Problem to work on:
For the listing that follows, give again exactly the lines from the one with "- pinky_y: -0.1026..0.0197" to the one with "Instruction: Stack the", including both.

Material provided:
--------

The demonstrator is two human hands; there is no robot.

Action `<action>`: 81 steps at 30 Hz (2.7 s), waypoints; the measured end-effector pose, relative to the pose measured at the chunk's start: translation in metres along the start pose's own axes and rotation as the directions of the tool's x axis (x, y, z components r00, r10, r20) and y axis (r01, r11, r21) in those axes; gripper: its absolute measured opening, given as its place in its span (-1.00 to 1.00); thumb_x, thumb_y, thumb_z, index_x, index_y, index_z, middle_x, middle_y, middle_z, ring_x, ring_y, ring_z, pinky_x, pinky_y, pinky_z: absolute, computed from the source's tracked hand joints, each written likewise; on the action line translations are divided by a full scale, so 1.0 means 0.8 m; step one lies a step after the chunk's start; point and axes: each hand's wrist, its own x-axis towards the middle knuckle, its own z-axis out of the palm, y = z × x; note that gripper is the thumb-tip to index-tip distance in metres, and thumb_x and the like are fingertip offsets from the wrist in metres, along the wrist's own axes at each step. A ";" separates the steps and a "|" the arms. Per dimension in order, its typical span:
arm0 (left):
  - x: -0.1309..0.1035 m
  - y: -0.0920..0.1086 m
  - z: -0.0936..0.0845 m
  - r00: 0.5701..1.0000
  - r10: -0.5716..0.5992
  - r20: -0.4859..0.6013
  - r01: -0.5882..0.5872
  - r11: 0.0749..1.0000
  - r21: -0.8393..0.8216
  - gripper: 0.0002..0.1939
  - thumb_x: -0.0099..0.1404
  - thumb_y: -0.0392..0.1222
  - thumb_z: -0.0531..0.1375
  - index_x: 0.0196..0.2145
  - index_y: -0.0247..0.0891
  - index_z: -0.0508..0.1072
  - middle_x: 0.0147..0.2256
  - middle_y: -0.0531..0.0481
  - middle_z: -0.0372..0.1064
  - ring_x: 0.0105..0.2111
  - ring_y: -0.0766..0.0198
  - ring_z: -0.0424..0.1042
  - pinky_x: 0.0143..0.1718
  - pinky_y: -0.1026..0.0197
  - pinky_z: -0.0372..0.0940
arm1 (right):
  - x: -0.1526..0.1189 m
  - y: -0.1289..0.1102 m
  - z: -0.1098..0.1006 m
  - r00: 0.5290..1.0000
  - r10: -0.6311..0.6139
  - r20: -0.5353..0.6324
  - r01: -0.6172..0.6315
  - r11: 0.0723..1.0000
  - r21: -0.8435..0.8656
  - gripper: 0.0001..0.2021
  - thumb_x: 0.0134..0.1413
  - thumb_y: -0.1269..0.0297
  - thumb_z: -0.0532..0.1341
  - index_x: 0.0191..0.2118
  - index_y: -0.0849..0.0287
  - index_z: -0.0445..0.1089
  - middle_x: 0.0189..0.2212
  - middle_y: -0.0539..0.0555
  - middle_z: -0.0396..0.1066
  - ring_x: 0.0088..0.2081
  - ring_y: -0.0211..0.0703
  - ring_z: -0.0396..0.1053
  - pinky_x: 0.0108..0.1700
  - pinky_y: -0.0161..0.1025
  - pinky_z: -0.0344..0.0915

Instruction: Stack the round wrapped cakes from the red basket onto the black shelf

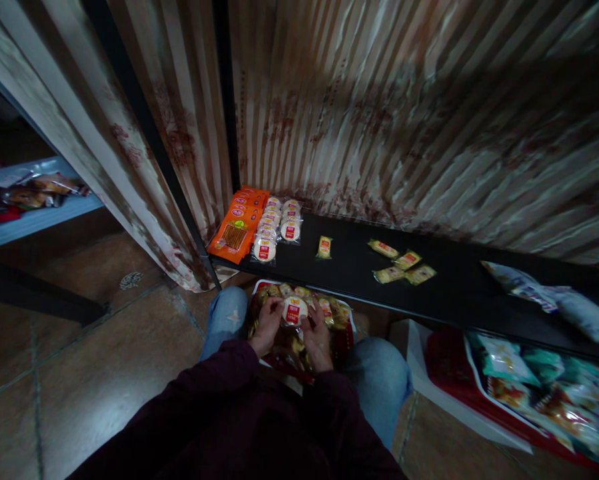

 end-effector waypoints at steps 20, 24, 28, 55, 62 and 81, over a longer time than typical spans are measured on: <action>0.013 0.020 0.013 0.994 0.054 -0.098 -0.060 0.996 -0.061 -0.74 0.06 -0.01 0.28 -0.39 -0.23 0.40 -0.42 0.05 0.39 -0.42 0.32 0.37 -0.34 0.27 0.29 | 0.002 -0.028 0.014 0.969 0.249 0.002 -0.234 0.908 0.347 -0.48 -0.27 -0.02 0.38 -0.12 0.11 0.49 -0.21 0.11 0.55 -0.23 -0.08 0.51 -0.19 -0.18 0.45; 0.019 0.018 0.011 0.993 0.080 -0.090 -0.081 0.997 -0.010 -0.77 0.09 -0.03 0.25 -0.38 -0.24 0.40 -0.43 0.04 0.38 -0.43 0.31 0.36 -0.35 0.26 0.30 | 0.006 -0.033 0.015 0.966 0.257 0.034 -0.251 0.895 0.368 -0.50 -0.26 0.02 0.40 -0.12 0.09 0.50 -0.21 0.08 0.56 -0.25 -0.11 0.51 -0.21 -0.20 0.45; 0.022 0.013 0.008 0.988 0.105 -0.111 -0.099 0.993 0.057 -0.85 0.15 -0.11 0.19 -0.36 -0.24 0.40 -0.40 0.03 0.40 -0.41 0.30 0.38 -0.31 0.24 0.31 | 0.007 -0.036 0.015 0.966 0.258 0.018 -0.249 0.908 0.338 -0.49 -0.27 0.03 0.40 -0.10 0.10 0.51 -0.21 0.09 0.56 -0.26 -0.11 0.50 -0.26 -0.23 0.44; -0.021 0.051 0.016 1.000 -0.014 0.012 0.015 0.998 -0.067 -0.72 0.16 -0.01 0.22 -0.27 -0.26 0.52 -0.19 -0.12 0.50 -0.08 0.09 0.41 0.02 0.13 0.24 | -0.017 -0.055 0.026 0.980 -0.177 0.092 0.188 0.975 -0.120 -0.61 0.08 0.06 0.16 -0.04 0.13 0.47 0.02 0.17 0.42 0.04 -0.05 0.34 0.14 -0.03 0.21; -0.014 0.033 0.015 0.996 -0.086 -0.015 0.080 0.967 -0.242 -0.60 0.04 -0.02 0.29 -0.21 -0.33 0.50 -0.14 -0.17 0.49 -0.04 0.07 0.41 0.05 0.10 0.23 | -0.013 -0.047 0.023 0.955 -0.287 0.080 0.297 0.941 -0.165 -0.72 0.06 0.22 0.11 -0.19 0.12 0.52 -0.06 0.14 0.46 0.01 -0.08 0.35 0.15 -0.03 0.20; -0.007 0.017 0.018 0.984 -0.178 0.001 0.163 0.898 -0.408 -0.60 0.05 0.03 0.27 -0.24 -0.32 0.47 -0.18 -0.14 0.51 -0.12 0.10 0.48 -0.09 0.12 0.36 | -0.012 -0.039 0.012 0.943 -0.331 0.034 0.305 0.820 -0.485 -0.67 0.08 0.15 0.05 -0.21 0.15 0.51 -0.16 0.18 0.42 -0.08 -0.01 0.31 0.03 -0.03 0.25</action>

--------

Solved exercise:
  - pinky_y: -0.1026..0.0197
  - pinky_z: -0.0372..0.0940
arm1 (right):
  - x: -0.1526..0.1189 m
  - y: -0.1289..0.1102 m
  - z: -0.1098..0.1006 m
  - r00: 0.5290..1.0000
  - r10: -0.6311..0.6139
  - r20: -0.5353..0.6324
  - r01: -0.6172..0.6315
  - r11: 0.0723..1.0000
  - r21: -0.8435..0.8656
  - gripper: 0.0001..0.2021
  - thumb_x: 0.0134..0.1413
  - thumb_y: -0.1269..0.0297
  - thumb_z: -0.0532..0.1341
  - index_x: 0.0191..0.2118
  - index_y: -0.0849..0.0287
  - index_z: -0.0445..0.1089
  - middle_x: 0.0189..0.2212
  - middle_y: -0.0539..0.0555
  - middle_z: -0.0396..0.1066
  - ring_x: 0.0088..0.2081
  - ring_y: -0.0211..0.0703
  - ring_z: -0.0396..0.1053
  - pinky_x: 0.0108..0.1700
  - pinky_y: -0.0161..0.1025
  - pinky_z: -0.0344..0.0915

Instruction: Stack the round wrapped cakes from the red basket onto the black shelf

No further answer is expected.